Among the records below, find each line bearing the word "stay" and copy it.

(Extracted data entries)
================

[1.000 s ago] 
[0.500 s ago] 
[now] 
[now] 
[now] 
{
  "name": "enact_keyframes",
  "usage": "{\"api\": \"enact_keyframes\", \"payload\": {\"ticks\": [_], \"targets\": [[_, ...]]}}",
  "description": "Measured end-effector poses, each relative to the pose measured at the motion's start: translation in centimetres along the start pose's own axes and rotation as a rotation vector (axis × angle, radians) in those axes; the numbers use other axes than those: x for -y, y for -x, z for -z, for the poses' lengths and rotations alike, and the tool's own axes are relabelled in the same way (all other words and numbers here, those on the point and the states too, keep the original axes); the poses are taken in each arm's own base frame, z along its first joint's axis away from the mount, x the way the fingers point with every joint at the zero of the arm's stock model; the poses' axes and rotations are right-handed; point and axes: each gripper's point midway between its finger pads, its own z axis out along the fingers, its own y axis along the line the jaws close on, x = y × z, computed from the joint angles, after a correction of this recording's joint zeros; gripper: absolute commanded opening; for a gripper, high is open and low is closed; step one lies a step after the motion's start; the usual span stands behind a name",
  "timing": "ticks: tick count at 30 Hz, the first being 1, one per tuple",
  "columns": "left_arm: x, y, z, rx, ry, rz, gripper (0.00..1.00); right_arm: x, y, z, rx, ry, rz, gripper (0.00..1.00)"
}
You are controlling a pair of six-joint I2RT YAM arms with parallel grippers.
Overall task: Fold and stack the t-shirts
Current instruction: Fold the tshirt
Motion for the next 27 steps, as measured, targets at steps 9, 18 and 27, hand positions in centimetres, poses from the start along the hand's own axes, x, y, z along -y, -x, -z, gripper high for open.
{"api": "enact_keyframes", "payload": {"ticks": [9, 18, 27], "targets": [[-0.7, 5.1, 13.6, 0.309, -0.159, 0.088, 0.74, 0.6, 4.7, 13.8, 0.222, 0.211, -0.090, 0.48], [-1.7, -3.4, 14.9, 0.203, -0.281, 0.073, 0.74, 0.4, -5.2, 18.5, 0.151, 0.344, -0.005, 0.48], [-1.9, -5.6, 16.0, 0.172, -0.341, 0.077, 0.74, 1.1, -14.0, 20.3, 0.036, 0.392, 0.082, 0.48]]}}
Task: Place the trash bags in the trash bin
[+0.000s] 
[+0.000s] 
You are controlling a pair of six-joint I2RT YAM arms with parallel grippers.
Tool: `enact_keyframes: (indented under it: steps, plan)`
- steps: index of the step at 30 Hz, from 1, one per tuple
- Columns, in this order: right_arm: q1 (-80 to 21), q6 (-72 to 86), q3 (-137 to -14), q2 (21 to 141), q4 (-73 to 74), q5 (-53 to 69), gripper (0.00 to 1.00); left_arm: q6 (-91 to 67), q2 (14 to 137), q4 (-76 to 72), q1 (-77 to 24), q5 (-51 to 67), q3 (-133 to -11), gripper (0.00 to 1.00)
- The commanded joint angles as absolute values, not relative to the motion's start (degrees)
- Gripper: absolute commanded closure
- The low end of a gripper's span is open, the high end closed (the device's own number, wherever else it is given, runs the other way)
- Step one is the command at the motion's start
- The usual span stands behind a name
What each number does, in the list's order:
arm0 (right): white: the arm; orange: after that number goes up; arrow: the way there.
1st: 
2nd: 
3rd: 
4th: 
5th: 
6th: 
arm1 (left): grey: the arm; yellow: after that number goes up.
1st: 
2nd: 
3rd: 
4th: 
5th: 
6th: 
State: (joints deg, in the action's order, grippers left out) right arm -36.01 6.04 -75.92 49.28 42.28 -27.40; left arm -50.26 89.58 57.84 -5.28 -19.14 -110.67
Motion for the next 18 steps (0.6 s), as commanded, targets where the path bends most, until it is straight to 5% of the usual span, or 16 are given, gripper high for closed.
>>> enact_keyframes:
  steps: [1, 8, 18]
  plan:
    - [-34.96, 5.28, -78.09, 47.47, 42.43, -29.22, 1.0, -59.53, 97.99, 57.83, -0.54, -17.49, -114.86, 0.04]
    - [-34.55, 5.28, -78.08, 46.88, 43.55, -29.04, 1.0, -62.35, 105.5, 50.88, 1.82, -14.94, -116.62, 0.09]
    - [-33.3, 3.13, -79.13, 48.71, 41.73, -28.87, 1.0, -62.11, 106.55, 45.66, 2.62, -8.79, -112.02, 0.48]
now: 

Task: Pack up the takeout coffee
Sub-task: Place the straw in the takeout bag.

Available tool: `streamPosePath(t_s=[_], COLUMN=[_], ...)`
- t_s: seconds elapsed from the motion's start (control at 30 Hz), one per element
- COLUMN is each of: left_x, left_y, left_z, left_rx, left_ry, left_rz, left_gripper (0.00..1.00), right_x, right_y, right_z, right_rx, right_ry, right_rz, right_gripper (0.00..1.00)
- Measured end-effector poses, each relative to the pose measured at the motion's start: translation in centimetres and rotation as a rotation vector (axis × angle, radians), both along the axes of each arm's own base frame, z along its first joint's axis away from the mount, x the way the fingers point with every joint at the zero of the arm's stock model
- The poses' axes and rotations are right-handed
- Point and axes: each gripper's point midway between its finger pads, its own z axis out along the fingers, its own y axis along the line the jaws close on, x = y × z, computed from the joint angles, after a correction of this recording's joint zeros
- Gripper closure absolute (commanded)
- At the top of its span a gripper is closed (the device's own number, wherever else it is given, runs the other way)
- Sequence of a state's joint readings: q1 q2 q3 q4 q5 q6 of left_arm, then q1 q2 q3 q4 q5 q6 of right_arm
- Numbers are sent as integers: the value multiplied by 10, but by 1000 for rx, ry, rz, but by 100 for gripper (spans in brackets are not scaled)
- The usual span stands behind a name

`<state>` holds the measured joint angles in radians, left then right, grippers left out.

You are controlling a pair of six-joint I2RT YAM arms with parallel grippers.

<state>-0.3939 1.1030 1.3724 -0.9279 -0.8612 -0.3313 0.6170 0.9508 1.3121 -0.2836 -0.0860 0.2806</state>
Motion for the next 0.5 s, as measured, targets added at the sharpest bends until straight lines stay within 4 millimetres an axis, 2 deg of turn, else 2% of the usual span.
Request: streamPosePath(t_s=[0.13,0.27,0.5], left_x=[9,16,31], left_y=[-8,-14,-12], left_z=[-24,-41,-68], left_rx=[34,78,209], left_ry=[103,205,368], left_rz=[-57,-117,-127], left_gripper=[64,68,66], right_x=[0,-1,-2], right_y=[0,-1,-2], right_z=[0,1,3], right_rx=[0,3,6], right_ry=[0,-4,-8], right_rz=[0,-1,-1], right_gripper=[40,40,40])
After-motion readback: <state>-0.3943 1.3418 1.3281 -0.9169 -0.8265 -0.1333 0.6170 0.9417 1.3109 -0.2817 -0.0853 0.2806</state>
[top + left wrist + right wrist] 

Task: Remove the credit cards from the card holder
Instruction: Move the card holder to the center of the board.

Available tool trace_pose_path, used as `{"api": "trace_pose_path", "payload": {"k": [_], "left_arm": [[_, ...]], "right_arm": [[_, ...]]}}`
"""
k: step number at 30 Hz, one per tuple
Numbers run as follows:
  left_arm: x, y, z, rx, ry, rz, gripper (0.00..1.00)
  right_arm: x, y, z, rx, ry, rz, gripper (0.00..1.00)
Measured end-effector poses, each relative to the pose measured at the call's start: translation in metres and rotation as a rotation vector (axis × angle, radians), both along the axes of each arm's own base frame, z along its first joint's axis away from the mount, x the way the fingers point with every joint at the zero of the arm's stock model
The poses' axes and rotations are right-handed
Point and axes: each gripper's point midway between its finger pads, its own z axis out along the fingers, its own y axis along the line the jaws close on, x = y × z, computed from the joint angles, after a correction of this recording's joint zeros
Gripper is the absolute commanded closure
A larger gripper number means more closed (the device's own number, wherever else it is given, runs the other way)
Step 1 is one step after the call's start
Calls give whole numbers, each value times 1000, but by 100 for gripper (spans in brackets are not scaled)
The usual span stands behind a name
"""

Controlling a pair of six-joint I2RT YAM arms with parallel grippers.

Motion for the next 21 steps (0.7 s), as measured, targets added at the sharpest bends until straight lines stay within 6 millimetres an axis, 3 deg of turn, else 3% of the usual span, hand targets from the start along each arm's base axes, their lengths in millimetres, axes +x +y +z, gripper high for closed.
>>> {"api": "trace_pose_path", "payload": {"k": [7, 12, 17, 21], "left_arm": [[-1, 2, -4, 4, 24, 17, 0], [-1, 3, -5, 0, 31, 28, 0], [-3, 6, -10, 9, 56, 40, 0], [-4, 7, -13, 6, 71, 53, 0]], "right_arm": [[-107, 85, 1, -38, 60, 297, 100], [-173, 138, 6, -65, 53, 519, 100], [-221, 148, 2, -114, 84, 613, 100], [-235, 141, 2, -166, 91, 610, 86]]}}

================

## Reply
Motion for the next 0.5 s, as measured, targets added at the sharpest bends until straight lines stay within 4 millimetres an axis, 2 deg of turn, else 2% of the usual span.
Motion for the next 21 steps (0.7 s), as measured, targets added at the sharpest bends until straight lines stay within 6 millimetres an axis, 3 deg of turn, else 3% of the usual span, hand targets from the start along each arm's base axes, their lengths in millimetres, axes +x +y +z, gripper high for closed.

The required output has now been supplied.